Your objective: Check each line of the records below and collect those holding "that".

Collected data
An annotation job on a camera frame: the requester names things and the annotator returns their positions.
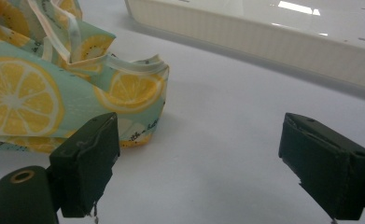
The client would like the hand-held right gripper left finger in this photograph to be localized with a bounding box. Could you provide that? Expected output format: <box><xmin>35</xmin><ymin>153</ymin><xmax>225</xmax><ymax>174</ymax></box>
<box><xmin>49</xmin><ymin>112</ymin><xmax>121</xmax><ymax>218</ymax></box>

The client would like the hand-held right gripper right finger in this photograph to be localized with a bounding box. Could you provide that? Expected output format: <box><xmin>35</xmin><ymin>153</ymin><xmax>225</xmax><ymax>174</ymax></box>
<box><xmin>278</xmin><ymin>112</ymin><xmax>365</xmax><ymax>221</ymax></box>

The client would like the lemon print cloth bag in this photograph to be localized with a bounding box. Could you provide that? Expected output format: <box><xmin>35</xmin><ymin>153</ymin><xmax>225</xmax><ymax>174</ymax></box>
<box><xmin>0</xmin><ymin>0</ymin><xmax>171</xmax><ymax>154</ymax></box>

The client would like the white plastic tray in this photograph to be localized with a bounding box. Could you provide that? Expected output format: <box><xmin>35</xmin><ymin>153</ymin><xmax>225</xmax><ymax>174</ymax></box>
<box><xmin>123</xmin><ymin>0</ymin><xmax>365</xmax><ymax>94</ymax></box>

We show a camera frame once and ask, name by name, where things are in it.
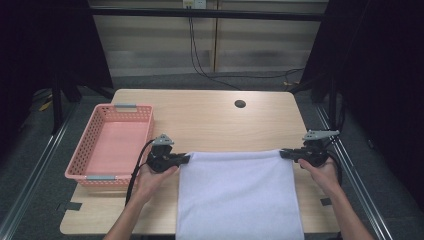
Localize left hand-held gripper black cable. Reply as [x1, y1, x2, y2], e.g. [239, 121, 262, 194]
[124, 138, 157, 206]

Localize metal floor rail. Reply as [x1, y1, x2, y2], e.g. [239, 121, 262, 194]
[314, 103, 395, 240]
[0, 102, 80, 240]

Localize black hanging wall cable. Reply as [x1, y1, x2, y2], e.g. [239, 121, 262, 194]
[188, 16, 305, 91]

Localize person's left hand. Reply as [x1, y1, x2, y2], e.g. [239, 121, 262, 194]
[134, 161, 180, 205]

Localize black horizontal frame bar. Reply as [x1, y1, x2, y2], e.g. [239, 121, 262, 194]
[89, 7, 327, 23]

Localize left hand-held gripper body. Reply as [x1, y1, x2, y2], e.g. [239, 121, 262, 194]
[146, 133, 178, 174]

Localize yellow floor object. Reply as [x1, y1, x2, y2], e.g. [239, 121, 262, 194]
[38, 99, 54, 112]

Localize black stand leg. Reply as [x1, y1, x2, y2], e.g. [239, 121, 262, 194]
[49, 75, 65, 136]
[327, 75, 339, 133]

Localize white towel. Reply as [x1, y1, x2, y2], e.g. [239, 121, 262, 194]
[175, 148, 305, 240]

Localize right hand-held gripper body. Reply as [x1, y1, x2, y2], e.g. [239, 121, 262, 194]
[294, 129, 341, 168]

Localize white wall socket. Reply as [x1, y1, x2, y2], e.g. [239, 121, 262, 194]
[182, 0, 208, 10]

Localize person's right hand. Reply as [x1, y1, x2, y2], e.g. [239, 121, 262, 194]
[297, 156, 342, 197]

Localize pink plastic basket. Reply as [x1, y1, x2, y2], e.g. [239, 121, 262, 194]
[64, 103, 155, 187]

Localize black floor cables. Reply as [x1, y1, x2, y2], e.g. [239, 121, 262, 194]
[305, 99, 347, 156]

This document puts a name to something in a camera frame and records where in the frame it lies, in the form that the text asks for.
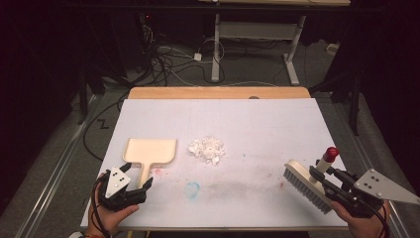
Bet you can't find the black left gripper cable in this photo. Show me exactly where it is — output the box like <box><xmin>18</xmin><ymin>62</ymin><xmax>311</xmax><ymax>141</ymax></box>
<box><xmin>90</xmin><ymin>173</ymin><xmax>112</xmax><ymax>238</ymax></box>

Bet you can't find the white table mat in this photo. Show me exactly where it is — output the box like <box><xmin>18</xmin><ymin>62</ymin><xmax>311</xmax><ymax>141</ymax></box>
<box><xmin>80</xmin><ymin>97</ymin><xmax>350</xmax><ymax>229</ymax></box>

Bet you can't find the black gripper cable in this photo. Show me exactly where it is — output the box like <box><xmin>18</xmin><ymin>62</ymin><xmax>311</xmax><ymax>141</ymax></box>
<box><xmin>90</xmin><ymin>173</ymin><xmax>112</xmax><ymax>238</ymax></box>
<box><xmin>362</xmin><ymin>197</ymin><xmax>392</xmax><ymax>238</ymax></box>

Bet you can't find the beige dustpan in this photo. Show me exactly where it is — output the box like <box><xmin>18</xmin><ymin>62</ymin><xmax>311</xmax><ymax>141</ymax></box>
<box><xmin>122</xmin><ymin>137</ymin><xmax>178</xmax><ymax>189</ymax></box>

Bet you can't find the pile of white paper scraps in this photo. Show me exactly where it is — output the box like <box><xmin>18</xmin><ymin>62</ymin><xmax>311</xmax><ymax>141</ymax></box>
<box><xmin>187</xmin><ymin>135</ymin><xmax>229</xmax><ymax>167</ymax></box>

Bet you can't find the person's left hand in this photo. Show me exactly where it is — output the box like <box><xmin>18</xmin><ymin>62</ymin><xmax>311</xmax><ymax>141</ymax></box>
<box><xmin>86</xmin><ymin>178</ymin><xmax>140</xmax><ymax>238</ymax></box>

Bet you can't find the person's right hand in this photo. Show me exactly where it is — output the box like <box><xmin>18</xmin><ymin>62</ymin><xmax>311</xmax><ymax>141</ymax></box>
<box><xmin>329</xmin><ymin>199</ymin><xmax>392</xmax><ymax>238</ymax></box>

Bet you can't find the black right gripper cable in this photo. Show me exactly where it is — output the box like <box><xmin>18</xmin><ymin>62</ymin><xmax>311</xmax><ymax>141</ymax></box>
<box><xmin>362</xmin><ymin>197</ymin><xmax>392</xmax><ymax>238</ymax></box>

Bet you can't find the black metal stand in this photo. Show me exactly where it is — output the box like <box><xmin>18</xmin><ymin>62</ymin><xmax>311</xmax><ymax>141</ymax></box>
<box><xmin>309</xmin><ymin>63</ymin><xmax>363</xmax><ymax>137</ymax></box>
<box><xmin>76</xmin><ymin>65</ymin><xmax>102</xmax><ymax>126</ymax></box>

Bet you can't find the bundle of black floor cables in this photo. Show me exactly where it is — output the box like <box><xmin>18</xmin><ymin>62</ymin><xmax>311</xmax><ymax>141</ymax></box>
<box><xmin>140</xmin><ymin>24</ymin><xmax>227</xmax><ymax>87</ymax></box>

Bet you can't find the black floor cable loop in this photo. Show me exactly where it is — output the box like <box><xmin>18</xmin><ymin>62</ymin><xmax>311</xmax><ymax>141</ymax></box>
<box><xmin>82</xmin><ymin>98</ymin><xmax>131</xmax><ymax>163</ymax></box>

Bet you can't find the white brush with red knob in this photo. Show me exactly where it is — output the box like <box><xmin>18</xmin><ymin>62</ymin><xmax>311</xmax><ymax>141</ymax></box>
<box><xmin>282</xmin><ymin>146</ymin><xmax>341</xmax><ymax>215</ymax></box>

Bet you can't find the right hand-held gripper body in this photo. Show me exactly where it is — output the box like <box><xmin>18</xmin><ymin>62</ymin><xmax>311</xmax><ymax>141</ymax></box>
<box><xmin>322</xmin><ymin>168</ymin><xmax>420</xmax><ymax>219</ymax></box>

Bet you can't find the metal floor rail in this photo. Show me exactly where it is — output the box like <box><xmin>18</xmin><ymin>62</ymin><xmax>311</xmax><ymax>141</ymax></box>
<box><xmin>341</xmin><ymin>130</ymin><xmax>412</xmax><ymax>238</ymax></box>
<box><xmin>22</xmin><ymin>94</ymin><xmax>102</xmax><ymax>238</ymax></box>

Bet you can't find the white metal desk frame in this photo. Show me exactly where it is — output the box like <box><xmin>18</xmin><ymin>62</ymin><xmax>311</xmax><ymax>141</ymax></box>
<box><xmin>197</xmin><ymin>0</ymin><xmax>352</xmax><ymax>86</ymax></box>

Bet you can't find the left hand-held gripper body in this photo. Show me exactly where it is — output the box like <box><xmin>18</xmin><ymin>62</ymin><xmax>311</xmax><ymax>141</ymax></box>
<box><xmin>98</xmin><ymin>167</ymin><xmax>149</xmax><ymax>212</ymax></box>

Answer to the exercise:
The client would like the hand-held right gripper left finger in this photograph to be localized with a bounding box. Could you provide that? Expected output format: <box><xmin>35</xmin><ymin>153</ymin><xmax>225</xmax><ymax>174</ymax></box>
The client would like the hand-held right gripper right finger in this photograph to be localized with a bounding box. Could you provide that? Expected output format: <box><xmin>35</xmin><ymin>153</ymin><xmax>225</xmax><ymax>174</ymax></box>
The client would like the lemon print cloth bag in this photograph to be localized with a bounding box. Could you provide that? Expected output format: <box><xmin>35</xmin><ymin>153</ymin><xmax>225</xmax><ymax>174</ymax></box>
The client would like the white plastic tray in this photograph to be localized with a bounding box. Could you provide that? Expected output format: <box><xmin>35</xmin><ymin>153</ymin><xmax>225</xmax><ymax>174</ymax></box>
This document puts a name to something in a camera frame and records where in the frame it lies, in the form that the text asks for.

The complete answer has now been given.